Harter Schnitt
stromführende Drähte an die Haut drückt.« Will trank das Glas in einem Zug leer. » Schau mich an.« Er tat es nicht, sie redete trotzdem weiter. » Du bist für sie ein Projekt. Du tust ihr leid. Will, die kleine Waise. Du bist Helen Keller, und sie ist diese Schlampe, wie immer sie hieß, die ihr das Lesen beibrachte.« Sie packte ihn am Kinn und zwang ihn, sie anzusehen. Will schaute trotzdem weg. » Sie will dich heilen.
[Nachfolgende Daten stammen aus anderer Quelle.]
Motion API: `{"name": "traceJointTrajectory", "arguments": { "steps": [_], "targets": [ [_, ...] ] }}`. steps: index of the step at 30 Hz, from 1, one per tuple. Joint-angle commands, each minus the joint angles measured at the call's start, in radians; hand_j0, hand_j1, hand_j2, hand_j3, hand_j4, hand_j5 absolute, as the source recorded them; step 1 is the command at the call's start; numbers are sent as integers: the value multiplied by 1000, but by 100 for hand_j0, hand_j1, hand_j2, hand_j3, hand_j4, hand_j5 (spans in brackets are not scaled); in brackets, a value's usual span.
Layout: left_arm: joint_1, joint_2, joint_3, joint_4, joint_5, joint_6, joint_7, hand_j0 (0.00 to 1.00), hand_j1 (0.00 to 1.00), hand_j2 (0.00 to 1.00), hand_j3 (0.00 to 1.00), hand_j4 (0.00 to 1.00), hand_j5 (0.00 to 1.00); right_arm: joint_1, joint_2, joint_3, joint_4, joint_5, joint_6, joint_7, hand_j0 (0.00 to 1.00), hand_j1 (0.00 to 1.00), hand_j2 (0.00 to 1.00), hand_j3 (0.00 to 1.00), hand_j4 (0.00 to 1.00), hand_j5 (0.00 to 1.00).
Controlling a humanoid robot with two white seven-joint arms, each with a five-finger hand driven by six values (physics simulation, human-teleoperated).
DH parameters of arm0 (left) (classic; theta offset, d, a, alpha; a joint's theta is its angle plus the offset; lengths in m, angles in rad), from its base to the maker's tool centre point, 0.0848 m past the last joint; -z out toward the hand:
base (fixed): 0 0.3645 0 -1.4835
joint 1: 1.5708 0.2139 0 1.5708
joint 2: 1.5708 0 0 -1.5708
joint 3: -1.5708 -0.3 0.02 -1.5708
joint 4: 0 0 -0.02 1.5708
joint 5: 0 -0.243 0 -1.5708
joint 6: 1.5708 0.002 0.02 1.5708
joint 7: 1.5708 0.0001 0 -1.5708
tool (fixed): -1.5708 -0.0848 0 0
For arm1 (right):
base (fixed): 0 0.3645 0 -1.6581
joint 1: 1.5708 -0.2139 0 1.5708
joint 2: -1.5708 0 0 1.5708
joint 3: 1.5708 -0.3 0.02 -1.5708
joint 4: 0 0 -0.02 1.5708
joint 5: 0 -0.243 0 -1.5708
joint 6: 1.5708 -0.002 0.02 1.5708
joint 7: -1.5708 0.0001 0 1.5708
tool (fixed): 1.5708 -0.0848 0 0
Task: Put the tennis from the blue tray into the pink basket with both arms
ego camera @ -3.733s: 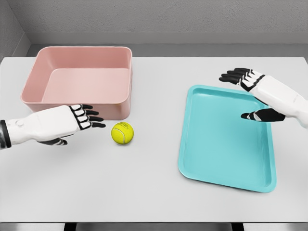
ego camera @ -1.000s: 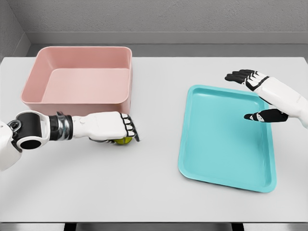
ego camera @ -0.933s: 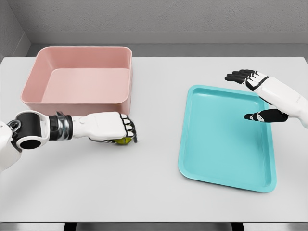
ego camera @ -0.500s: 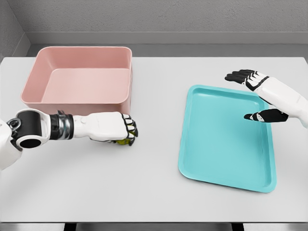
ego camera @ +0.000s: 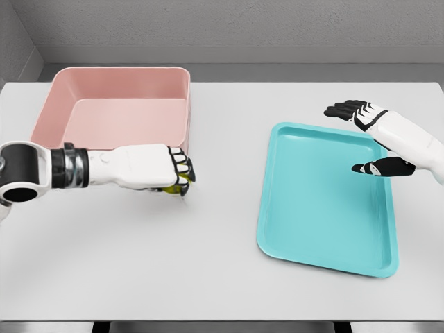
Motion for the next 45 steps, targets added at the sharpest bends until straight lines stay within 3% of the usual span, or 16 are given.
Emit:
{"name": "traceJointTrajectory", "arguments": {
  "steps": [1,11,30,33,34,36,40,45],
  "targets": [
    [0,8,15,0,21,2,1,50,50,50,50,50,50,0,-1,0,0,-8,3,-1,100,100,100,100,100,100],
    [-40,11,45,25,43,2,1,50,50,50,50,50,50,0,-1,0,-2,-9,3,-1,100,100,100,100,100,100],
    [-184,-3,58,304,69,2,1,51,51,51,51,51,51,0,-1,0,-3,-9,3,-1,100,100,100,100,100,100],
    [-202,-12,67,364,69,2,3,57,57,57,57,57,57,0,-1,0,-3,-9,3,-1,100,100,100,100,100,100],
    [-209,-13,78,390,70,2,6,68,68,68,68,68,68,0,-1,0,-3,-9,3,-1,100,100,100,100,100,100],
    [-213,-13,85,425,113,2,10,100,100,100,100,100,100,0,-1,0,-3,-9,3,-1,100,100,100,100,100,100],
    [-213,-10,88,444,130,2,10,100,100,100,100,100,100,0,-1,0,-3,-9,3,-1,100,100,100,100,100,100],
    [-204,40,95,445,219,2,10,100,100,100,100,100,100,0,-1,0,-2,-9,3,-1,100,100,100,100,100,100]
  ]
}}
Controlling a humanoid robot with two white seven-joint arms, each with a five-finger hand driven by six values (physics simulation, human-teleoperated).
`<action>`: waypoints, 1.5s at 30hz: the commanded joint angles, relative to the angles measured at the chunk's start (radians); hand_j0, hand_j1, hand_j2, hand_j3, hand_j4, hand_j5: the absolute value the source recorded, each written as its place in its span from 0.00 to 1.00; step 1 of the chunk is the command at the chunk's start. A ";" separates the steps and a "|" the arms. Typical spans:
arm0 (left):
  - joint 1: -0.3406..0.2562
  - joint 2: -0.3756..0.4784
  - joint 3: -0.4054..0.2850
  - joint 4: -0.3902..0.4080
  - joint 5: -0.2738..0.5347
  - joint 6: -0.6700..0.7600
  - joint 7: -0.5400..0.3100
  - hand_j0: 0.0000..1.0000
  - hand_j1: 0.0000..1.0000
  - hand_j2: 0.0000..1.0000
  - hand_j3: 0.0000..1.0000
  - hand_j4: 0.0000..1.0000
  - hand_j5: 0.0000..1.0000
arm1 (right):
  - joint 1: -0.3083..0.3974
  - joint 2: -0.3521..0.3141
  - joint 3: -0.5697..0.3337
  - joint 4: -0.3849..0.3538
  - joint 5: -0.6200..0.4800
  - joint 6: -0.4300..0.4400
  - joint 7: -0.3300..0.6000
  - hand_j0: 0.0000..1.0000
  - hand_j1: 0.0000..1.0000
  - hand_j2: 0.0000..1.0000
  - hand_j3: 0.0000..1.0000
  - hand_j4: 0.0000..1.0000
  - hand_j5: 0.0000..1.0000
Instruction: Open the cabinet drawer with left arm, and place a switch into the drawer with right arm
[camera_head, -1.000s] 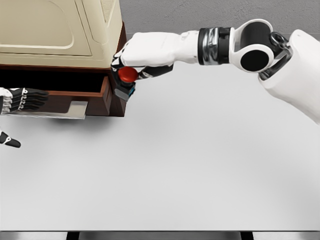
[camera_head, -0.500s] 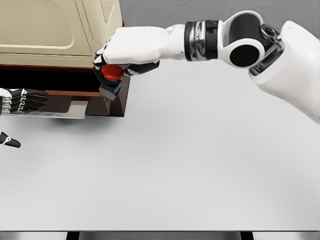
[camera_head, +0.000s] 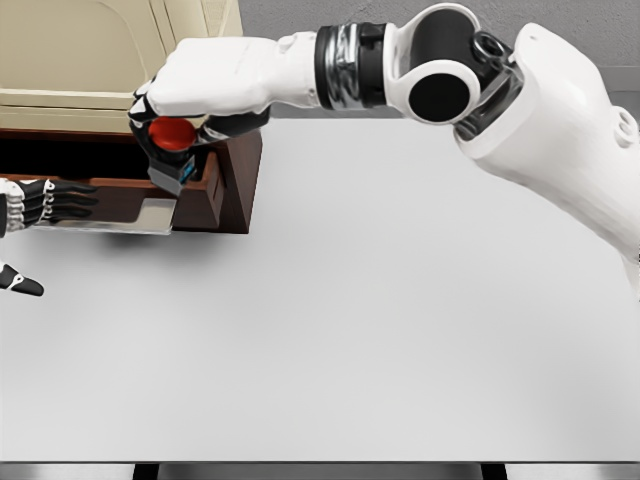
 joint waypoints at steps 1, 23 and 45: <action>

Und wenn sie dann keine Lust mehr hat, dich zu reparieren, wenn sie merkt, dass es keine magische Pille gibt, die das Dumme einfach wegmacht, wird sie dich wieder in den Müll werfen, aus dem sie dich geklaubt hat.«
In ihm zerbrach etwas. Seine Entschlossenheit. Seine Kraft. Seine dünnen Wände. » Und dann was?«, schrie er. » Dann komme ich zu dir zurückgekrochen?«
» Das tust du immer.«
» Ich wäre lieber allein. Ich würde lieber allein in einem Loch verrecken, als von dir abhängig zu sein.«
Sie drehte ihm den Rücken zu. Will stellte das Glas ins Spülbecken, wischte sich mit dem Handrücken über den Mund. Angie weinte nicht viel, zumindest nicht ernsthaft. Jedes Kind, mit dem Will aufgewachsen war, hatte eine andere Überlebensstrategie entwickelt. Jungs benutzten ihre Fäuste. Mädchen wurden bulimisch. Einige, wie Angie, benutzten Sex, und wenn Sex nicht funktionierte, benutzten sie Tränen, und wenn die Tränen nicht funktionierten, fanden sie etwas anderes, um einem ins Herz zu stechen.
Als Angie sich umdrehte, hatte sie sich Wills Waffe in den Mund geschoben.
» Nein…«
Sie drückte ab. Er schloss die Augen, hob die Hände, um sich vor den Schädel- und Gehirnfragmenten zu schützen.
Aber nichts passierte.
Langsam ließ Will die Arme sinken und öffnete die Augen.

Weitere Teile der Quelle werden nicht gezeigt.